• Problem description: Only one stretch of the listing below is wanted. Begin at the line that has "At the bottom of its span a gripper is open", stop after the line that has "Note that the", and repeat every line in between exactly.

• Stored data:
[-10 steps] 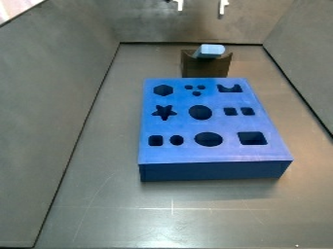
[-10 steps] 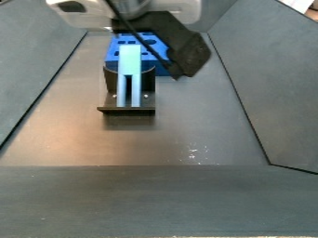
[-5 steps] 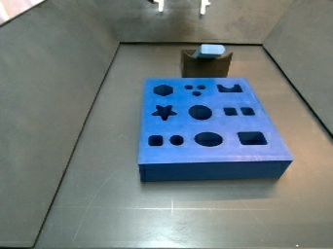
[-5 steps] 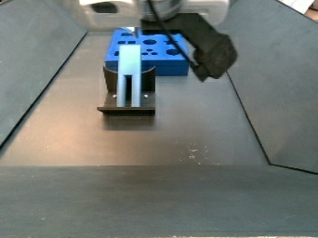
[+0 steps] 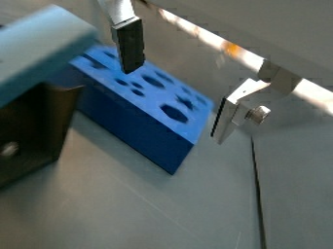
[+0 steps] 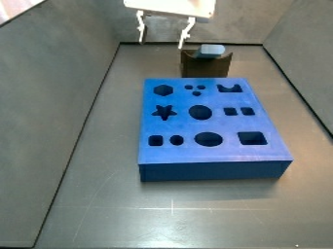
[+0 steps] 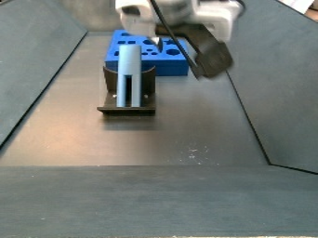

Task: Pick up the square-circle object. Move up. Rotate the square-circle object. Place the square-circle object on the fixture. Regrasp the square-circle object. Move to above the board. Insert the square-circle object.
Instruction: Regrasp the square-circle object.

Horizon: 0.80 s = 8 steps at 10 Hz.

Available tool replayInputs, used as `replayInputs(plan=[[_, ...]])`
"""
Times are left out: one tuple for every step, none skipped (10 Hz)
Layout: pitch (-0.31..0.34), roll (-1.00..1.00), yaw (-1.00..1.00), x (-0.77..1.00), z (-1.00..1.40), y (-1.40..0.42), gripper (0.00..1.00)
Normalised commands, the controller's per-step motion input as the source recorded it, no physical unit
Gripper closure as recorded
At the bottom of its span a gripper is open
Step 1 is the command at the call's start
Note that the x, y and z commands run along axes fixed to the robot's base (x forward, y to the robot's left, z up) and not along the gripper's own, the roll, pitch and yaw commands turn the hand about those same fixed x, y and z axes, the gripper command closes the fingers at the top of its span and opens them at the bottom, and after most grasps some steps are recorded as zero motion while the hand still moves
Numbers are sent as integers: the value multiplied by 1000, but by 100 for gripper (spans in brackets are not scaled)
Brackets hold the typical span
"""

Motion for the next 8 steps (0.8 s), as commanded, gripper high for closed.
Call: replayInputs(plan=[[-122, 1000, -931, -34, -44, -249, 0], [-143, 1000, -934, -33, -36, -70, 0], [-164, 1000, -942, -33, -11, -30, 0], [-189, 1000, -945, -38, -8, -41, 0], [-206, 1000, -946, -43, 1, -33, 0], [-220, 1000, -947, -46, 7, -24, 0], [-233, 1000, -952, -47, 6, -20, 0], [-244, 1000, -957, -44, 1, -17, 0]])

• Your solution:
At the bottom of its span a gripper is open
Step 1 is the command at the call's start
Note that the x, y and z commands run along axes fixed to the robot's base (x forward, y to the robot's left, z up) and not along the gripper's own, the roll, pitch and yaw commands turn the hand about those same fixed x, y and z axes, the gripper command closes the fingers at the top of its span and opens them at the bottom, and after most grasps some steps are recorded as zero motion while the hand still moves

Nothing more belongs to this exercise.